Марк Зайчик

человек великой литературной идеи

Конечно, Игорь Бяльский, невысокий мужчина с кремового оттенка лицом, с ладным и каким-то ловким, удобным для жизни телом, был человеком Иерусалима. Он подходил этому городу по своей сути, поведению, характеру, речи и другим важным качествам. Они идеально подходили друг другу: город Иерусалим, еврейская столица и оплот местной государственности, и Игорь Аронович Бяльский, приехавший сюда жить взрослым сложившимся человеком из совершенно непохожего на Израиль далека. А вот все сошлось и совпало, что бывает не так часто, но бывает. Называется, любовь.

Познакомил нас лет тридцать назад земляк Игоря Гриша Люксембург, человек одной с Игорем крови и повадки. Потом мы несколько раз встречались в разных местах; Иерусалим город небольшой, хотя и протяженный. Потом, а точнее 23 года назад, закрутилась эта история с «Иерусалимским журналом». Игорь стал главным редактором нового издания. Он держал «ИЖ» в руках крепко и, казалось, навсегда…

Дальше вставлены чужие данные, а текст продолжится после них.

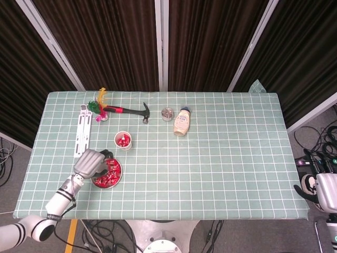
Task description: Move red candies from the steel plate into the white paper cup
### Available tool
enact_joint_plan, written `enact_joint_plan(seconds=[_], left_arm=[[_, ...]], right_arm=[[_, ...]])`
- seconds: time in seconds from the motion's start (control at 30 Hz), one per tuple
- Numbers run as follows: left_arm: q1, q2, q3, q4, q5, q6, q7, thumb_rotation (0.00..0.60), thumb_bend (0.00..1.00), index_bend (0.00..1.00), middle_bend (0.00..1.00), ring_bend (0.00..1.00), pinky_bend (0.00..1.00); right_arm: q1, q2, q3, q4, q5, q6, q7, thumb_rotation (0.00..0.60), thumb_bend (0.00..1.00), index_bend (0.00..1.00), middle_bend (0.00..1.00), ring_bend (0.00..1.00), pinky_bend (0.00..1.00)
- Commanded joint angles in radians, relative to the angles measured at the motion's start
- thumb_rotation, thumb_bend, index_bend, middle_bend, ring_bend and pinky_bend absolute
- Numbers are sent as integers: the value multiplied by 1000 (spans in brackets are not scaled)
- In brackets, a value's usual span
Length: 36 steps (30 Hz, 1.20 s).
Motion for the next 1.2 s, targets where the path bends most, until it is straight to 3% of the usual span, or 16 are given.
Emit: enact_joint_plan(seconds=[0.03, 0.73, 1.2], left_arm=[[-26, -29, -12, 31, -22, -55, 8, 600, 277, 438, 494, 781, 1000], [-39, -24, -5, 27, -69, -161, 33, 600, 285, 439, 494, 781, 1000], [-41, -61, -16, 69, -55, -148, 24, 600, 287, 440, 495, 781, 1000]], right_arm=[[-1, 1, 1, -1, 1, 0, -1, 600, 101, 59, 240, 91, 295], [0, 0, 2, -4, 9, -6, -9, 600, 101, 59, 240, 91, 295], [4, 1, 4, -6, 16, -15, -16, 600, 101, 59, 240, 91, 296]])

Отлично помню его тогдашние слова: «Все что угодно печатаем, но если где-то было напечатано, то отвергаем рукопись; мы вторыми не будем никогда». Ему стоило поверить, и ему поверили все и сразу. Характер у этого человека был настоящий, характер главного редактора. И никаких уступок, никакого компромисса.

Бесспорно, Игорь – человек великой идеи: создание центра русской литературы в Израиле. Ему это удалось. Он попытался и сумел по мере своих сил и возможностей, несмотря ни на какие трудности, воплотить вместе с друзьями и коллегами эту идею в жизнь. На мой взгляд, ему очень многое удалось сделать из задуманного.

Игорь был мне дорог и важен. Я несколькими публикациями в «ИЖ» обязан этому сильному, принципиальному и красивому человеку, который поступал в соответствии со своим пониманием литературы, всегда честным и последовательным.

Наша утрата, конечно, ужасна и неправильна. Я считал, что такие люди, как Игорь Аронович Бяльский, призваны жить, если не вечно (еще бы! – дома, в любимом краю, в ладах с жизнью), то очень долго, как минимум 100, 120 лет. Но вот, я ошибался. Горе мне.